Today, Chairman Mike Bost, (R-Ill.), the Chairman of the House Committee on Veterans’ Affairs, delivered the following opening remarks, as prepared, at the start of the Subcommittee on Oversight and Investigations' legislative hearing on pending legislation, including Chairman Bost's H.R. 4278, the Restore Department of Veterans Affairs Accountability Act: 


Thank you, Chairwoman Kiggans.

 

I appreciate you holding this legislative hearing and including my bill, the Restore V.A. Accountability Act.

 

Now, I have not been in Congress for as long as some folks have.

 

But I have been here long enough to know that this town has a short memory.

 

In 2017, Congress made a powerful statement when we passed the V.A. Accountability and Whistleblower Protection Act.

 

Back then, Republicans had control of the House, Senate, and White House.

 

Before President Trump signed it into law, we passed that bill by unanimous consent in the Senate and with 368 yes votes in the House.

 

Congress was united on this because veterans, and the American people, were FED UP with bad employees not being held accountable at V.A.

 

They demanded that Congress act, and we did.

 

We gave the V.A. Secretary more power to remove, demote, or suspend any V.A. employee, including Senior Executive Service employees, for performance or misconduct.

 

And you know what, the law started moving the needle.

 

The 2017 Accountability Act led to a 50% increase in removal actions, which in part led to veterans’ V.A.-wide trust scores increasing from 59 percent in 2016, to 80 percent in 2020.

     

Veterans were at the core of V.A.’s mission, not bureaucrats.
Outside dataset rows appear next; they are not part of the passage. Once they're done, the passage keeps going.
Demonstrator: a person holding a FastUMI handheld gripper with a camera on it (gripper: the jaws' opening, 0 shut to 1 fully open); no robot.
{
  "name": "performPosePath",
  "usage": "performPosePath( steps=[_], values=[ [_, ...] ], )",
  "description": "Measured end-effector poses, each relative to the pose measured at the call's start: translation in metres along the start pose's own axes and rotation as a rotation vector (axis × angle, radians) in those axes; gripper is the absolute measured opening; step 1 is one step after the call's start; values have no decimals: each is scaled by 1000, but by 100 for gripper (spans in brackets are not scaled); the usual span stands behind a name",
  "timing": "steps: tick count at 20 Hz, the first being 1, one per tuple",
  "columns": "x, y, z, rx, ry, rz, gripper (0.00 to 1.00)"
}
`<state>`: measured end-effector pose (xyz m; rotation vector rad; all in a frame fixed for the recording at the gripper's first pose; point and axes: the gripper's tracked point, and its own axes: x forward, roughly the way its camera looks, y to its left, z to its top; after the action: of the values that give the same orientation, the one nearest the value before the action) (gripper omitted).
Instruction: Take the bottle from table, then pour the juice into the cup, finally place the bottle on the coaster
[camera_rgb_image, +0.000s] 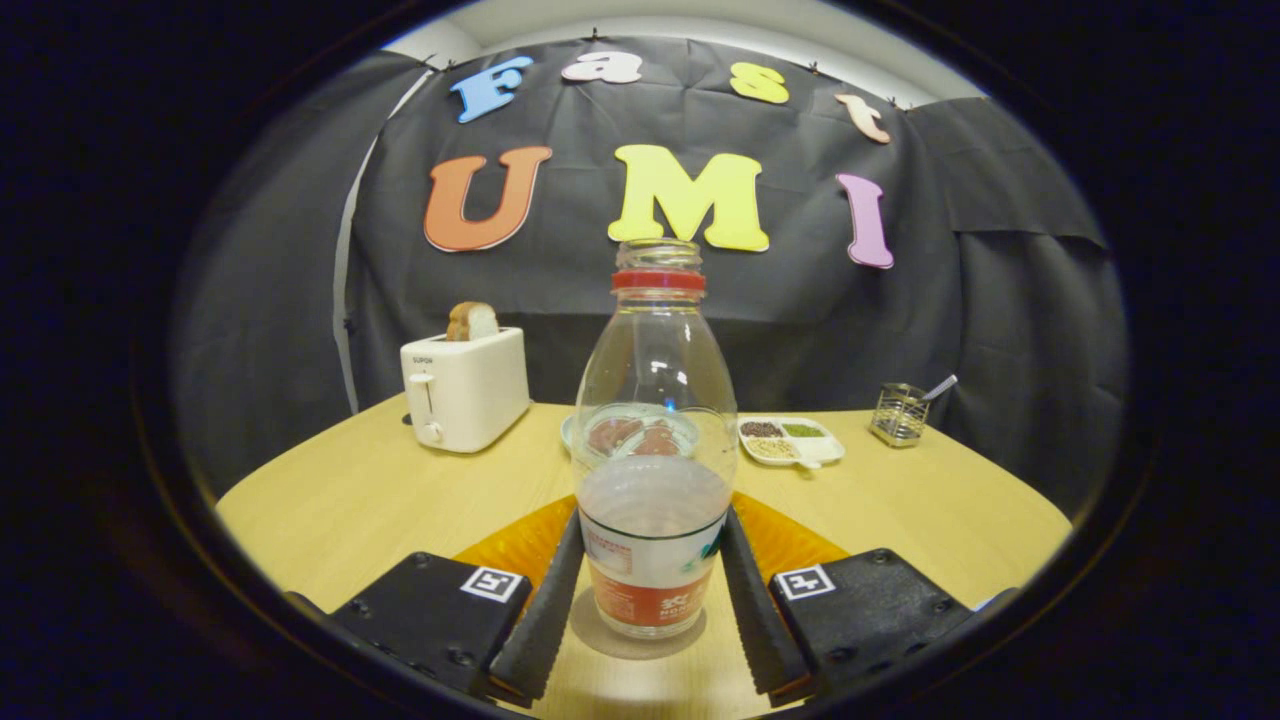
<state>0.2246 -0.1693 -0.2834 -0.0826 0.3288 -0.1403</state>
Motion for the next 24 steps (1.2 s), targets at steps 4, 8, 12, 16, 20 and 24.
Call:
performPosePath(
  steps=[4, 8, 12, 16, 20, 24],
  values=[
    [2, 5, -5, 4, -12, 23, 79],
    [6, 7, -11, -1, -19, 25, 80],
    [9, 9, -20, -4, -5, 22, 81],
    [8, 10, -25, 11, 13, 28, 88],
    [1, 11, -20, 9, 0, 31, 100],
    [-18, 6, -6, 12, -28, 8, 100]
  ],
)
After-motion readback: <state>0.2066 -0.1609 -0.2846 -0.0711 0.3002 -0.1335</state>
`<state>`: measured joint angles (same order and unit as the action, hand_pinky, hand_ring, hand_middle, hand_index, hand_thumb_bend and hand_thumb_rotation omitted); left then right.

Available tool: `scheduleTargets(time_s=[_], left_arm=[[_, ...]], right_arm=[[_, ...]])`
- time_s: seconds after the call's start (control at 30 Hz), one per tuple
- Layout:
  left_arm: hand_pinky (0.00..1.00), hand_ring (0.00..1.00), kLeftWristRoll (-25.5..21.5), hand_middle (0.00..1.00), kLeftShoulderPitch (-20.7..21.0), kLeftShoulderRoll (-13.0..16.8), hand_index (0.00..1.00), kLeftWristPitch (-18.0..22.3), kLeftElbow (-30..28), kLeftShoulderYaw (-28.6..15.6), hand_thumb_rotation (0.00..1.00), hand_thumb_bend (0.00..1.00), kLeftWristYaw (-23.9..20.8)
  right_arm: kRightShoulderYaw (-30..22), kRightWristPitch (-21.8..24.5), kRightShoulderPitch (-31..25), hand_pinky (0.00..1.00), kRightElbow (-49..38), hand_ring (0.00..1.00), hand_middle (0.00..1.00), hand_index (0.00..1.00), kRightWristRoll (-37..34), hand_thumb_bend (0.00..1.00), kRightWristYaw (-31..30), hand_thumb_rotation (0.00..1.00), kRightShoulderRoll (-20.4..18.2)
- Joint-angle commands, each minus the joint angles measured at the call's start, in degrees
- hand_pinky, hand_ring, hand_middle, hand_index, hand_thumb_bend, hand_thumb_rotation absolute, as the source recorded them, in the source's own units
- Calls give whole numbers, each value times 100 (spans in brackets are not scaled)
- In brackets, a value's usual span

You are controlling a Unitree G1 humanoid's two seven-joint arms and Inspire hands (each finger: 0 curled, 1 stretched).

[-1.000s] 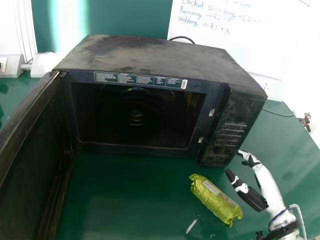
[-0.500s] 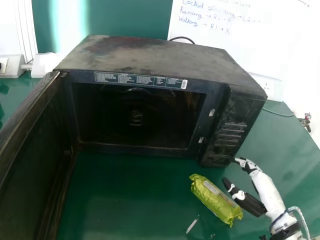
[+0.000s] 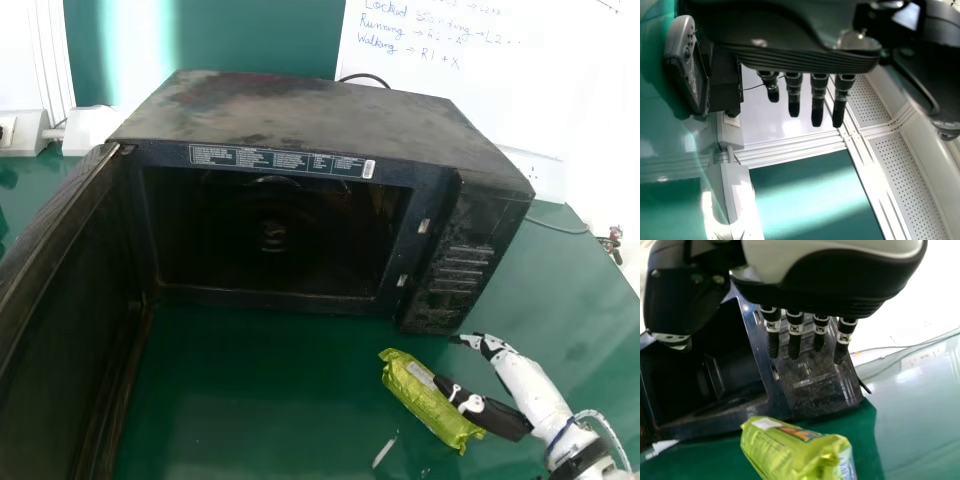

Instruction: Put biscuit inside oven

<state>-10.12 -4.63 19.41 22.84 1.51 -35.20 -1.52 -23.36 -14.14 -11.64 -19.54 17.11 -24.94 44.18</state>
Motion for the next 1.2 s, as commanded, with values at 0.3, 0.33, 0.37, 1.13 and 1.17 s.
scheduleTargets(time_s=[0.3, 0.33, 0.37, 1.13, 1.17], left_arm=[[100, 95, 61, 91, -91, -76, 88, 59, -65, 1, 100, 100, -49], [100, 95, 63, 91, -100, -83, 88, 46, -90, 3, 100, 100, -51], [100, 95, 62, 91, -108, -87, 88, 38, -108, 3, 100, 100, -48], [100, 95, 196, 91, -207, -191, 88, 49, -300, 13, 100, 100, -129], [100, 94, 197, 91, -214, -190, 88, 60, -298, 11, 100, 100, -123]], right_arm=[[-125, -45, -107, 88, -104, 91, 93, 91, 83, 83, -176, 83, 284], [-132, -60, -111, 88, -100, 91, 93, 91, 92, 83, -191, 82, 303], [-139, -86, -116, 88, -92, 91, 93, 91, 106, 83, -197, 82, 324], [66, 96, -121, 89, -302, 89, 92, 90, 1164, 84, -140, 80, 384], [70, 95, -125, 89, -314, 88, 92, 90, 1211, 85, -145, 80, 392]])
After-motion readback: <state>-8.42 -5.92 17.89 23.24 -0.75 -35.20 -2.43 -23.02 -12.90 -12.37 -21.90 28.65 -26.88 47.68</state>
However, starting in 2018, administrative courts began chipping away at the law’s effectiveness, ruling contrary to Congress’s intent.

 

Congress’s intent was clear. I remember, I was there.

 

V.A. agreed and appealed a number of these decisions, but the time that V.A. was spending in court to justify their use of the disciplinary authorities in the 2017 Accountability Act was unworkable.

 

Earlier this year, V.A. announced that because of these legal headaches they would stop using the authorities in the 2017 Accountability Act altogether.  

 

Remember when I said this town has a short memory?

 

Now we are right back where we were six years ago.

 

We cannot afford to backslide and wait for the same tragedies that drove the popular, bipartisan support behind the 2017 Accountability Act to repeat themselves before we act.

 

Congress needs to RESTORE accountability at V.A.

 

My bill will make changes and improvements to the 2017 law to make Congress’s intent even clearer.

 

This will allow the Secretary to be able to remove the small percentage of employees who are hurting veterans in weeks or months, rather than years.

 

We owe it to V.A. employees and our veterans.

 

I look forward to discussing my bill with the witnesses here today.

 

With that, I yield back.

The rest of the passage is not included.